In some cases, clarification is supplemented with chemical treatment that destroys the dyes to reduce the amount of clarifying carbon. Brominated water or Rongalite can be used for this purpose in accordance with U.S. Patent No. 56,365. or a hydrogen peroxide according to U.S. Patent No. 181,748. according to the Hungarian patent specification.

HU 209 799 A

In this latter process, up to 85% yield and an average product quality of 680 IU / mg can be achieved using anion exchange purification prior to treatment with hydrogen peroxide.

The quality requirements for neomycin (or neomycin sulfate), which can be used as the active ingredient of the drug, are updated from time to time in pharmacopoeias. In the past, apart from physical properties, only a few chemical (or biological) requirements (such as solution pH, specific rotation, dry matter bioavailability, neamin content) had to be met, whereas today there are specific limits for neomycin B and C components. rates.

Some buyers take advantage of market competition to determine specific requirements. Thus, it became necessary to produce a product with an active ingredient content of 710 IU / mg and less than 6.0% by weight of neomycin C.

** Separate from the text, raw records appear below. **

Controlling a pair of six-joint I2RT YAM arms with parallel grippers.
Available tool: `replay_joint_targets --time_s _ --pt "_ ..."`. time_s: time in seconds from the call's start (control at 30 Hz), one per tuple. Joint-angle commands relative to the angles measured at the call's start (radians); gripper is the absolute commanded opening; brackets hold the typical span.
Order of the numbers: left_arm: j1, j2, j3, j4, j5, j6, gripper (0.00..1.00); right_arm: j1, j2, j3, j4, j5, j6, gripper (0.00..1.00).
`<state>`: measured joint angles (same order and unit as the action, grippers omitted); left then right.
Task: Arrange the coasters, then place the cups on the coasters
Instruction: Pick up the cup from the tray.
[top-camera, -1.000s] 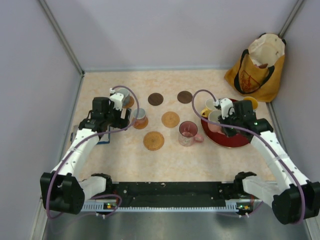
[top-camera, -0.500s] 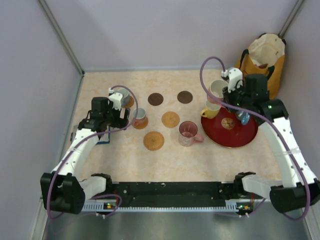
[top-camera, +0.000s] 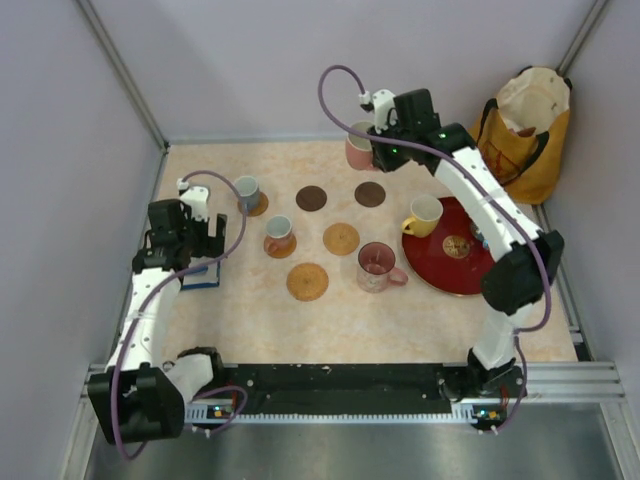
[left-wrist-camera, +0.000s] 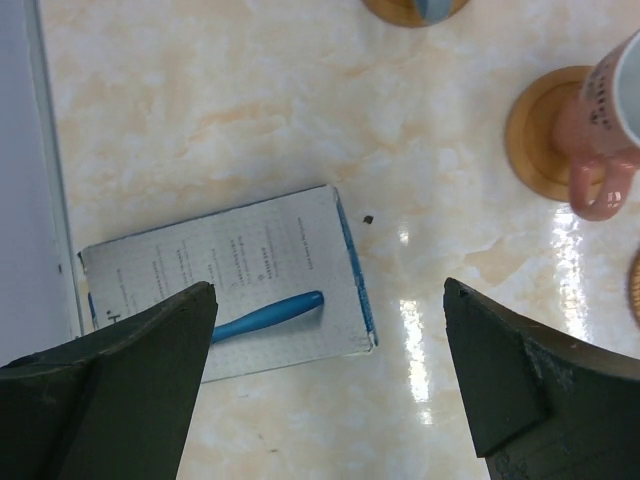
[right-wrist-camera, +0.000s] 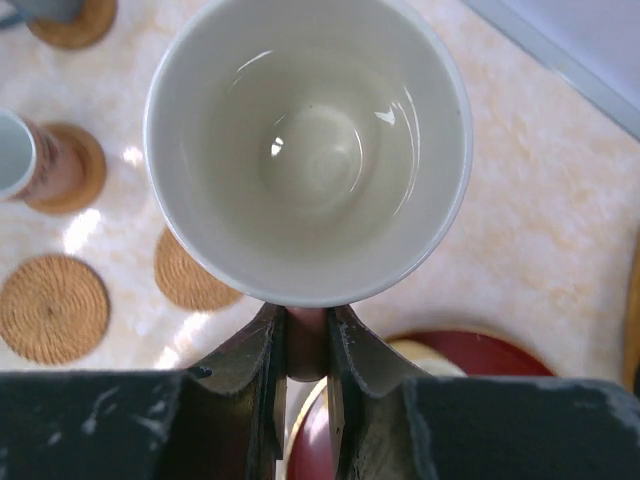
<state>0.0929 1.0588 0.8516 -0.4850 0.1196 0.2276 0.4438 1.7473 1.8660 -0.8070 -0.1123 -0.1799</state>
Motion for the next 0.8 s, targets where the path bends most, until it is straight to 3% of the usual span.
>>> replay_joint_targets --time_s 0.0,0.23,0.77 --pt "0.033 -0.048 -0.054 0.013 -0.041 0.015 0.99 0.051 0.159 0.260 0.131 0.014 0.078 0.00" --pt "0.099 -0.126 -0.120 0.037 0.021 0.029 0.99 0.144 0.394 0.462 0.137 0.062 0.129 0.00" --pt "0.166 -0.163 -0.137 0.042 0.120 0.022 0.98 0.199 0.569 0.482 0.170 0.105 0.145 0.00"
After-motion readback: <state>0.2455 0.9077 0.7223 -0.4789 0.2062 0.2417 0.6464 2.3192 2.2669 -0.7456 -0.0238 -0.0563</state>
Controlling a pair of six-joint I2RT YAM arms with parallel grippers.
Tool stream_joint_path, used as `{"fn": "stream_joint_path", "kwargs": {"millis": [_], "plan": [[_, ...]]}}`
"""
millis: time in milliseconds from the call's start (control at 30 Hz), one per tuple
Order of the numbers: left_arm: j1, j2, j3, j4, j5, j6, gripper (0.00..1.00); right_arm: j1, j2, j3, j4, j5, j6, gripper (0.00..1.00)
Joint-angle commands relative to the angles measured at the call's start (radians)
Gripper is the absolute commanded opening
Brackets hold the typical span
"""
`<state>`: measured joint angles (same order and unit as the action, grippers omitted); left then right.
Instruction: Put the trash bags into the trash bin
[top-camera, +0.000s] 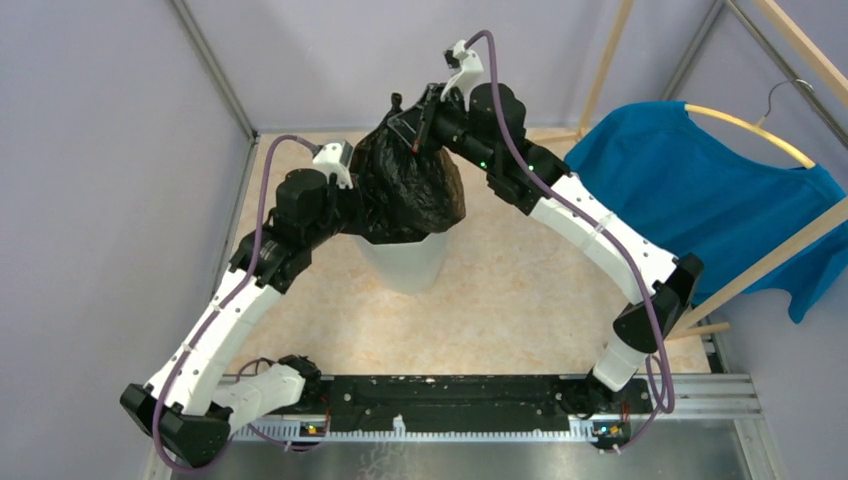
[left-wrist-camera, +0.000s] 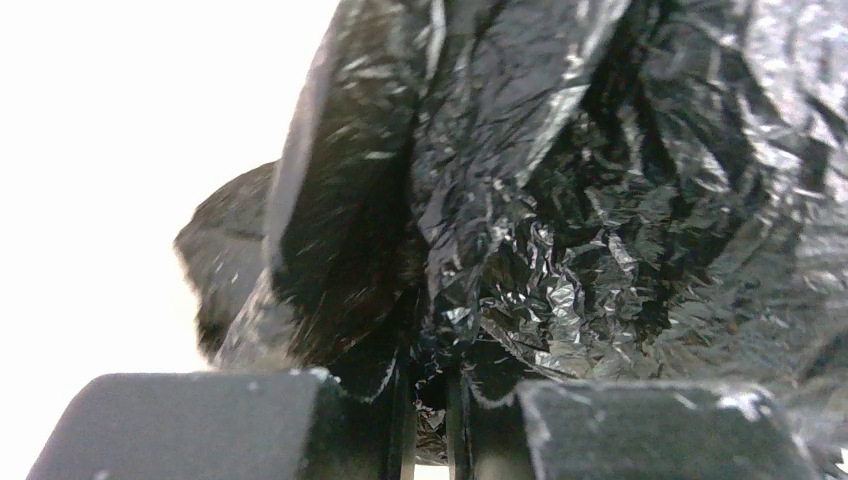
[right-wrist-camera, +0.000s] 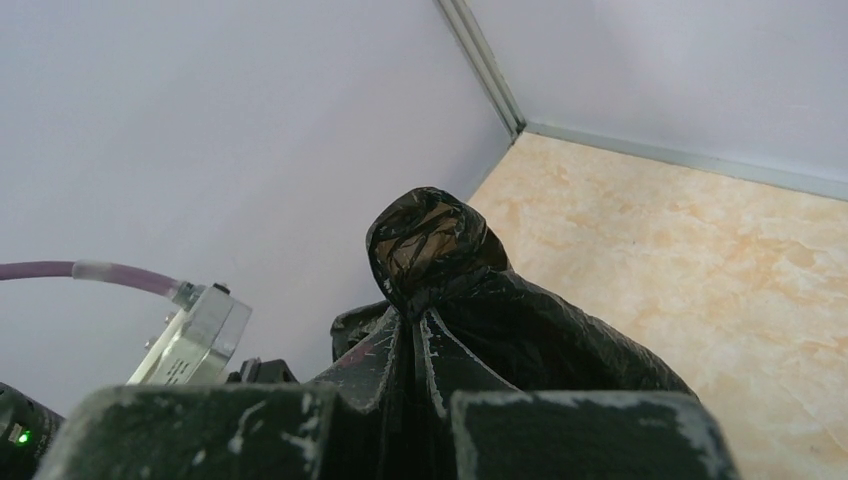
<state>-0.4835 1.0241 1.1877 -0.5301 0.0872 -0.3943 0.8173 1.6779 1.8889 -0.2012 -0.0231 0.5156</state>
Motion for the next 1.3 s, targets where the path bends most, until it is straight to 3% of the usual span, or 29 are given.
{"fn": "stream_joint_path", "kwargs": {"millis": [0,167,433,767,900,1033,1267], "plan": [[-0.003,0.001,-0.055,-0.024,-0.166,0.016,0.18,0.009,0.004,-0.057,0.062,-0.028,-0.027,0.0],[-0.003,-0.026,-0.123,0.055,0.005,0.034,0.24,0.01,0.026,-0.087,0.042,-0.052,-0.044,0.0],[-0.002,-0.112,-0.064,0.069,0.198,0.052,0.56,0.011,0.022,-0.061,-0.014,-0.08,-0.09,0.0],[-0.002,-0.207,0.082,-0.141,0.046,0.133,0.97,0.017,-0.005,-0.037,-0.077,-0.142,-0.165,0.0],[-0.002,-0.232,0.081,-0.211,-0.118,0.096,0.97,0.028,0.012,0.01,-0.133,-0.131,-0.206,0.0],[-0.001,-0.23,0.03,-0.318,-0.404,0.009,0.84,0.068,0.038,0.063,-0.175,-0.119,-0.24,0.0],[0.0,-0.295,-0.111,-0.241,-0.372,-0.041,0.65,0.133,0.13,0.083,-0.203,-0.045,-0.247,0.0]]}}
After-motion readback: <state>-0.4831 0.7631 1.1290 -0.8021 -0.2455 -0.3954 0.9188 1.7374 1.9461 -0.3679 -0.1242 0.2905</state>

After reviewing the purification procedures described above, reproduction experiments were performed in accordance with U.S. Patent No. 181,748. and U.S. Patent No. 199,563. according to Hungarian patents. Our experiments are illustrated in Fig. 1 / b. 1 / c., 2 / b., 4 / b. through examples. No. 181,748. hereinafter referred to as "anion exchange purification", U.S. Patent No. 199,563. hereinafter referred to as "alkaline ion exchange".

1 / b, 1 / c, 4 / b showing anion exchange purification. Examples 1 to 4 show that 85% yield and up to 680-690 IU / mg of product quality can be achieved by this procedure. The ratio of neomycin C to neomycin B cannot be reduced below 6% by weight. 1 / b. 1 / c. By way of example, it can be seen that more than 100 g of active ingredient can be applied to 1000 cm ^{3 of} resin in this process, although this results in a loss of quality and yield. 1 / b. and 4 / b. Comparison of Examples 1 to 4 points to the fact that otherwise reproducible methods do not produce the expected results for some substantially different fermentation broths, i.e. it is advisable to compare different purification methods from the same fermentation broths.

The alkaline ion exchange is illustrated in Fig. 2 / b. In the same manner as described in Example 1 to 2, it can be stated that this process achieves an active ingredient content of more than 700 IU / mg and no more than 80 g of active ingredient can be applied to 1000 cm ^{3 of} resin. This process is highly dependent on the amount of active ingredient applied to the column. The ratio of neomycin C to neomycin B in the product obtained cannot be reduced below 6%. The yield of the process is below 85%.

An overview of the purification procedures described above shows that neomycin C having an active ingredient content above 710 IU / mg and less than 6 wt% can be obtained only by repeated ion exchange and reduction of the drug loading of the ion exchange column, and in less than 85% yield.

A further problem with some of the above processes is that they do not reliably ensure consistent quality in the processing of different quality (active ingredient) fermentation broths, so in practice they are quite difficult to reproduce with the same result.

In fact, ion exchange purification is significantly disturbed if the active ingredient content of the fermentation broth, as well as the ratio of the active ingredient to the impurities and the metal content present, fluctuate over a relatively wide range. As a result of these changes, the individual solutions that we wish to carry out ion-exchange purification behave differently during the setting and purification elution, and sometimes the purification elution causes great losses of material. This loss increases with increasing column load.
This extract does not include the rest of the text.